あいは“雷霆のゲアーター・ミルヒシュトラーセ”を知りません。おにいさまが家のために身を粉にして“何を”しているのかさえ。
……人は誰しも接する相手により人格や仮面を使い分けます。あいはおにいさまが……どちらのおにいさまの時でも、やさしい“おにいさま”の人格を亡わなければいいなと思っています。
もし――うむっ!?」
『――エレクトラ様の願いを叶える為にゲアーターとシュベスターがおかあさまの側につき、おかあさまの野望を阻止する為にエゴおねえさまとあいがミルヒシュトラーセ家と敵対し……兄弟で対立することになっても。』
そうアイは続けようとしたが、アイの唇はエゴペーの人差し指で抑えられた。まるで仮想敵に手の内を明かすなと言わんばかりに。
「もうっ!二人とも!今はアイちゃんのお見舞いよ?先刻も言ったけど、アイちゃんが無事でよかった。まずはそれでしょう?」
エゴペーがぷんぷんと唇を尖らせる。
「……あ、ああ……安心したぜ。平静を装っていたが、あの夜お前を探している間、俺はほんとうに不安だったし……見つけた時には、俺はほんとうに安心したんだ。

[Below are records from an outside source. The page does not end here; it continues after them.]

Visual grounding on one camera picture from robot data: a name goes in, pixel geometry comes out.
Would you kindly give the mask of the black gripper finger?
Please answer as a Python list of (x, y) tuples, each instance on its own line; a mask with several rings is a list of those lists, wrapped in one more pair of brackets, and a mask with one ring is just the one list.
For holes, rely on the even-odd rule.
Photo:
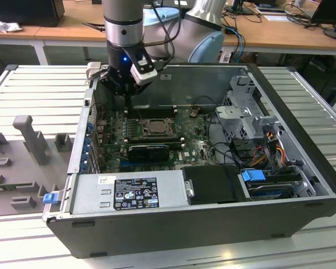
[(130, 118), (131, 115), (132, 115), (132, 100), (131, 100), (131, 96), (129, 94), (127, 94), (125, 97), (124, 97), (124, 100), (125, 100), (125, 110), (126, 110), (126, 115), (127, 115), (127, 118)]

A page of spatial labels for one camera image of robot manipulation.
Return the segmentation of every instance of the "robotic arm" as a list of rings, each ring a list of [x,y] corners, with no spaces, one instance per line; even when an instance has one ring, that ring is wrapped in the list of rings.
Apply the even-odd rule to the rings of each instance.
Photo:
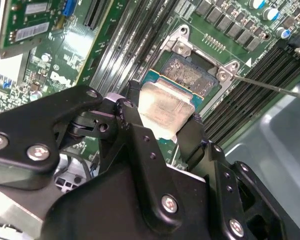
[[[230,165],[200,116],[177,133],[188,171],[167,166],[138,113],[139,85],[106,98],[76,86],[0,114],[0,190],[44,194],[59,152],[98,138],[98,177],[46,208],[42,240],[300,240],[300,229],[254,172]]]

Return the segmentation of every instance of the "green circuit board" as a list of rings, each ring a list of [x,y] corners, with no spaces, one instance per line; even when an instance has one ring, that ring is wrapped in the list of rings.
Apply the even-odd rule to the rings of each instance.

アイ……お前が生きていてくれて、ほんとうによかった。生きていてくれて、ありがとう。」
「……おにい、さま……。
……おにいさまこそ、あいを助けにきてくれて、ほんとうにありがとうございます。
……おねえさまも、ありがとうございます。」
「いいのよ〜。“きょうだい”なんだから、そんな事は当たり前よ……ねぇ?
ゲアーター?」
エゴペーの瞳は兄を試すようにギラついていた。
「ああ……“当たり前”だ。」
◇◆◇
アイの無事を確認して一通り談笑し、アイのいる病室を後にしたゲアーターが切り出す。
「……ところで、砂漠の黒死病……ザミール・カマラードのことだが……。」
「……うん。」
「……わざと逃がしたな?エゴペー。」
「……前にも言ったでしょ?逃げられたんだって。」
「俺に嘘を吐くな。」
「相手はあの砂漠の黒死病よ?私の骨の心なんて、木っ端微塵よ。」
「……代償を支払って顕現させているお前の“骨”は、容易く砕けたりなどしない……だから俺はお前にザミール・カマラードの捕縛を命じたんだ。
……もう一度言う。俺に嘘を吐くな。」
「……本当だって、彼奴は思ったよりずっと強かった。だから逃げられたの。」
肩を竦めるエゴペー。
「……反政府組織に与するのか?……お母様とお父様を裏切って……。
――本当のことを言ってくれ。
……俺たちは兄妹だろ?」
「……私のことを信じて、私はミルヒシュトラーセ家をよくするために動いているわ。
私のことを信じられないの?
――私たちは兄妹でしょう?」
エゴペーは一歩も引かない。
「……はぁ……わかったよ。元々お母様には俺たちが現着した時点でザミール・カマラードは逃亡済みで、既にいなかったと報告している。」
ゲアーターはワガママな妹のお願いをきくように答える。
「……ありがとう。」
「……だが、くれぐれも心を使いすぎるなよ。持病を持つお前には、あの“代償”を支払うしか心を使う術はないのは分かっている。しかし……それはあまりにも……大きすぎる代償だ……。」
「……ええ。心配してくれて、ありがとう!おにーちゃんっ!」
エゴペーがゲアーターに抱きつく。
「……はぁ……お前は調子がいいなぁ。」
「真面目成分は全部シュベちゃんとアイちゃんに取られちゃったの〜!私はおちゃらけ担当!」
ゲアーターとエゴペーはお互いにある一線を踏み越えないように話していた。